In any case, the crucial matter here is not whether tenure exists and persists as a requirement for "non-traditional" full-time faculty. We could and should debate this issue, and this debate is highly to continue as the ABA (and perhaps the AALS) revisit their standards in the current environment of law school instabilities. Rather, the internal institutional question is how best to construct a regime of job security for faculty members who continue to be deeply invested in the law school and, moreover, are carrying out major parts of the focused, innovative skills training which both the profession and academy views as essential to law schools' contemporary missions? Let me put the point more sharply: It makes little sense to see one big hunk of what I have called the two faculties represented by the "changing law professor" as not having the job security befitting this role and earned by the impactful work they do in the institution. The traditional case for weak job security was flexibility in hiring, in promotion, and in administrative and financial structure. While such flexibilities are (here putting my dean hat on) very appealing indeed, such flexibiity is at odds with a faculty configured to do both high-level research and publication and to implement a curriculum which trains skillful lawyers for the new legal economy.

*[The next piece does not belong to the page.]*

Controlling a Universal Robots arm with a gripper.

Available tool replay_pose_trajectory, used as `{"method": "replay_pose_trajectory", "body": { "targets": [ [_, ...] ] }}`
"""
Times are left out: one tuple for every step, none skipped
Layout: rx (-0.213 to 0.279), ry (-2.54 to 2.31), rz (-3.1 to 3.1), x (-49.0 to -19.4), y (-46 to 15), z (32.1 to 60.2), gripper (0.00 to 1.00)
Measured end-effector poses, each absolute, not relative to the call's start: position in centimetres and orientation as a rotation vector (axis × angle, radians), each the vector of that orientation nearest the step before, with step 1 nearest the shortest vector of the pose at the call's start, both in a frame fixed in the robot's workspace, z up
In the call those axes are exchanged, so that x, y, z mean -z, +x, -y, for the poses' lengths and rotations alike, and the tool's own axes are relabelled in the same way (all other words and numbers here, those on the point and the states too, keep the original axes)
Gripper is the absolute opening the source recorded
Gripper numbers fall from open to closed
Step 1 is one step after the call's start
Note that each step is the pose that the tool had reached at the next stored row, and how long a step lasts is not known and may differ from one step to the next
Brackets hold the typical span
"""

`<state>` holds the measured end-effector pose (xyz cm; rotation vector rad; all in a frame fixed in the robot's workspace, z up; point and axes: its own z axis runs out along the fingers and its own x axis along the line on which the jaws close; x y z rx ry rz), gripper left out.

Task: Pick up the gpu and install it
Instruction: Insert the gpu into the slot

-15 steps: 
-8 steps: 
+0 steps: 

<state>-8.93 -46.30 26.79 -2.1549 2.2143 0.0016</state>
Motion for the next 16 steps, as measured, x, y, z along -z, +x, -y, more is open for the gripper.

And, as to governance, here the direction is toward expanding the tent to ensure that all those who are invested in the well-being of the institution -- its mission, its students, and its culture -- have a say in the key decisions that matter. These decisions include the scope and contours of the curriculum, the shape of its programs and, consistent with university rules and practices, input into the selection of its leaders. Governance is a tricky issue, not only because changing the rules can unsettle existing expectations of some faculty members who think of themselves (or, past tense, thought of themselves) as being the ones central to enterprise decision-making, but also because it must be exercised responsibly. The paradox here is that, with some sharper distinctions between the role, functions, and expertise of two faculty cohorts, it is harder to find the kind of common ground on essential expectations that makes responsible governance possible. "What do experienced lawyers know about empirical research in law and social sciences?" "What do JD-PhDs with minimal practice experience know about how to best try a civil case?" These are difficult, important questions and ones that can drive a wedge between the ideals of collective governance and community-building. But it is important to the well-being of law schools that these conflicts be effectively managed. And, lastly, it is important that governance regimes be in the service ultimately of building a community of faculty who are committed in their work, their research, and even their affect, to improving legal education at their respective law schools.
Monday, June 16, 2014
Changing law professor? Changing law schools?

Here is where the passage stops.